External factors include

  • non-acoustic characteristics of the sound source, such as whether it is stationary or moving,
  • environmental factors that influence sound transmission,
  • habitat characteristics, such as being in a confined location, and
  • location, such as proximity to a shoreline.

Many marine animals like the fish (rockfish, herring, san eel, cod, blue whiting etc.) show signs of extensive damage to their ears upon exposure to seismic air guns even up to several kilometers. Exposure to noise during embryonic stage increases sensitivity of fish to noise impact, increasing the mortality rates at time of birth and development of genetic anomalies. The migration to new areas not only affects the marine diversity balance but indirectly affects humans too. A decreased catch in many fish species like herring, cod and blue whiting especially in areas susceptible to noise pollution from ships has been noticed (Singla, 2020).
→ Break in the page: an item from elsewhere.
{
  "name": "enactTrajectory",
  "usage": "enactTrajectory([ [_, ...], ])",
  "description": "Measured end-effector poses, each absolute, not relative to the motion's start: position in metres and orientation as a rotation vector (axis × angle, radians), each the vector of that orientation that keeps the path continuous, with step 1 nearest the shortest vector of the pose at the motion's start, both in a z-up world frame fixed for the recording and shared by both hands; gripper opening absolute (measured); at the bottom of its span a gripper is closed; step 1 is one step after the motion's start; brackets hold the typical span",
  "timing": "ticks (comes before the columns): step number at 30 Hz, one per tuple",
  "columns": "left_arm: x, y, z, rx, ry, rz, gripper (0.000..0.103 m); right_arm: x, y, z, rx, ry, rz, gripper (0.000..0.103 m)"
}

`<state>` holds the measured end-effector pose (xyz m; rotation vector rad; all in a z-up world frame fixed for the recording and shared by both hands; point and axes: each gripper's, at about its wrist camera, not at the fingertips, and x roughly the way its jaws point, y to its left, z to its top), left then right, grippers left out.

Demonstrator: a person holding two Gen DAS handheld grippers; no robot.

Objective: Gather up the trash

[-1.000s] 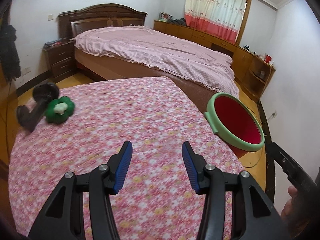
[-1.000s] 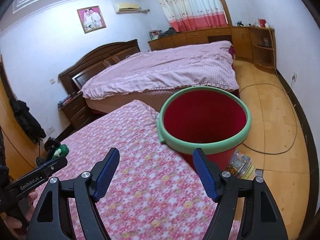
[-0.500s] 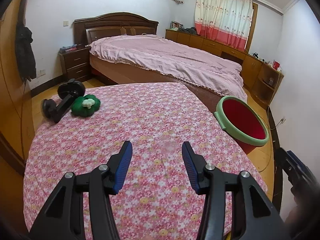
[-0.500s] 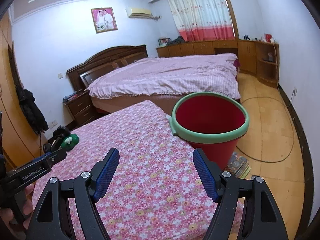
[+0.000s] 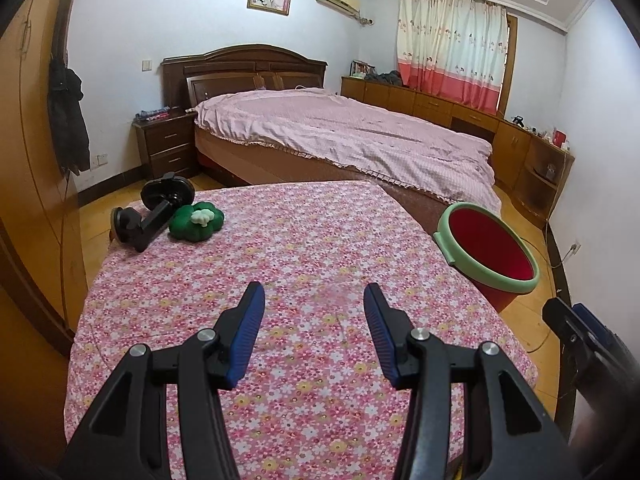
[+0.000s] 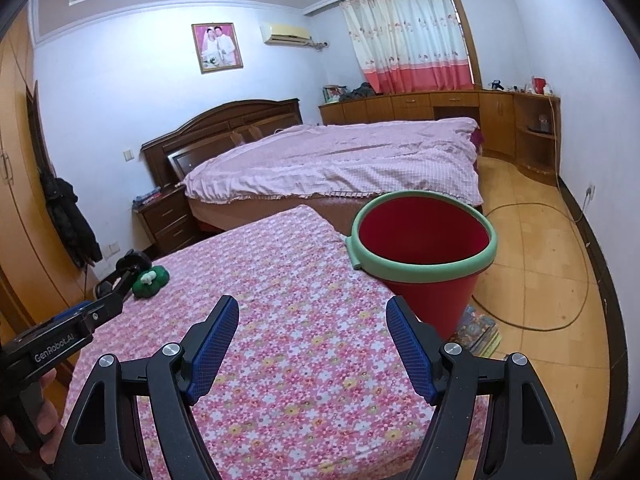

Sensitivity of various marine animals to ocean noise pollution is varying. While cetaceans like whales and dolphins may show a greater resistance, soft shelled species like mollusks, prawns, fish, etc. are much more sensitive. However, it is important to note that as many as 24 cetacean species have shown negative effects of noise pollution in the ocean. In all about 55 marine species have been noted to have suffered due to exposure to sound of varying frequencies. These include sperm whale, grey whale, mink whale, pygmy sperm whale, killer whale, sea bass, pink snapper, goldfish, cod, haddock, bluefin tuna, squid, lobster, brown shrimp etc. (Singla, 2020).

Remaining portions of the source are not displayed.